When to invest in contra fund? ›

If you have a long-term investment horizon, then only you should consider adding Contra Funds to your portfolios. Contra Funds select underperforming equities with untapped potential, and thus you require patience.

What is the difference between a value fund and a contra fund? ›

The primary objective of contra funds is to go against the prevailing market trend and invest in assets that are presently underperforming due to short-term factors. Value funds, on the other hand, identify and invest in undervalued stocks with strong fundamentals and the potential for long-term capital appreciation.

What are the advantages of Contra? ›

Benefits of Contra Account

Contra accounts are used to improve the accuracy of financial records. Because they're designed to track changes in certain assets or liabilities, they can be used to document transactions more accurately.

Is value fund good for long-term? ›

Value funds can provide diversification, cushion against volatility, and deliver healthy long-term returns, but require patience as the investment style may go through periods of below par performances.

When to invest in value funds? ›

Value Funds are for long-term investment. If you are looking for short-term investment options, then these funds are not suitable options. The expense ratio must be considered at the time of investment. The minimum amount that you can invest depends on the scheme you are investing in.

Are value funds high risk? ›

Stable value funds are typically only offered in defined-contribution plans, such as a 401(k). They are conservative investments that provide steady income with relatively little risk, as your principal is guaranteed. However, less risk also means lower returns.

Which contra fund is best? ›

Top schemes of Contra Mutual Funds sorted by Returns
  • SBI Contra Fund. Unranked. + 33.01 % + 316.28 % + 18.15 % + 430.24 % + 18.65 % + 18.65 % + 28.76 % + 113.47 % + 7.81 % + 7.81 % N.A. N.A. + 43.79 % + 43.79 % + 2.0 % + 2.0 % ...
  • Kotak India EQ Contra Fund. Unranked. ...
  • Invesco India Contra Fund. Unranked.

Is Fidelity Contrafund a good investment? ›

Overall Rating. Morningstar has awarded this fund 4 stars based on its risk-adjusted performance compared to the 1083 funds within its Morningstar Category.

Is the Invesco Contra fund a good investment? ›

Contra Fund : The fund has 96.79% investment in domestic equities of which 40.15% is in Large Cap stocks, 20.97% is in Mid Cap stocks, 9.91% in Small Cap stocks. Suitable For : Investors who have advanced knowledge of macro trends and prefer to take selective bets for higher returns compared to other Equity funds.

Is contrafund a good investment? ›

Overall Rating. Morningstar has awarded this fund 4 stars based on its risk-adjusted performance compared to the 1083 funds within its Morningstar Category.

What are the disadvantages of contingency funds? ›

Straining Resources

The budget contingencies method often requires businesses to have enough resources to back up their contingency budget plans. If a business is lacking in resources, management likely would have to compete for limited resources that are allocated among different divisions.

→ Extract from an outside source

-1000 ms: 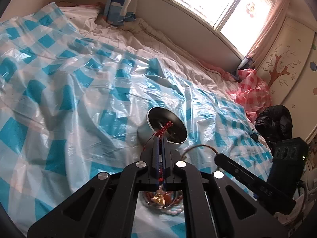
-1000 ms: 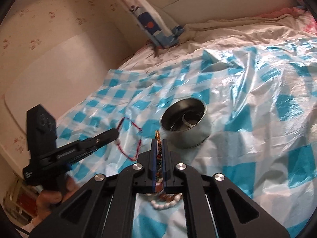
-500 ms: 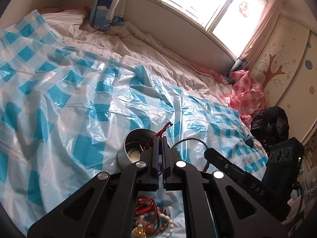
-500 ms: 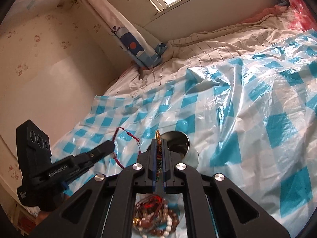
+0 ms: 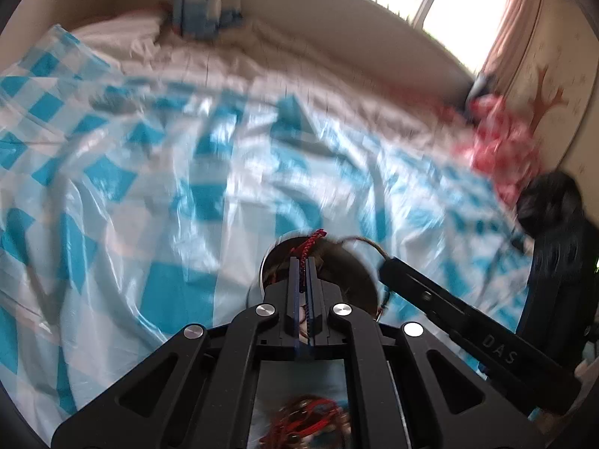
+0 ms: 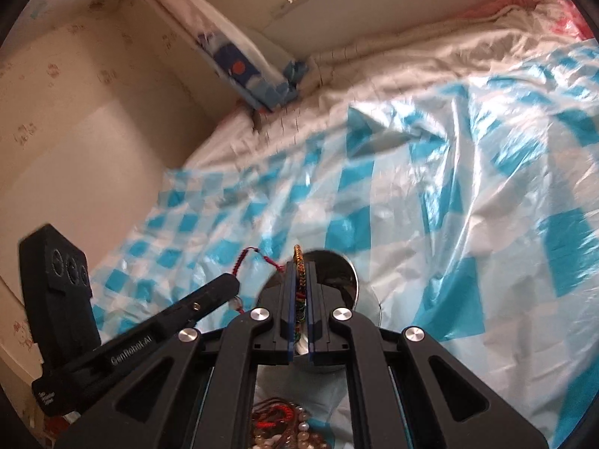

Is Contra fund closed to new investors? ›

Shares of the fund are only available for purchase by mutual funds for which FMR or an affiliate serves as investment manager. This fund is closed to new investors.

What are the effects of contra assets? ›

Contra assets decrease the balance of a fixed or capital asset, carrying a credit balance. Contra liabilities reduce liability accounts and carry a debit balance. Contra equity accounts carry a debit balance and reduce equity accounts. Contra revenue accounts reduce revenue accounts and have a debit balance.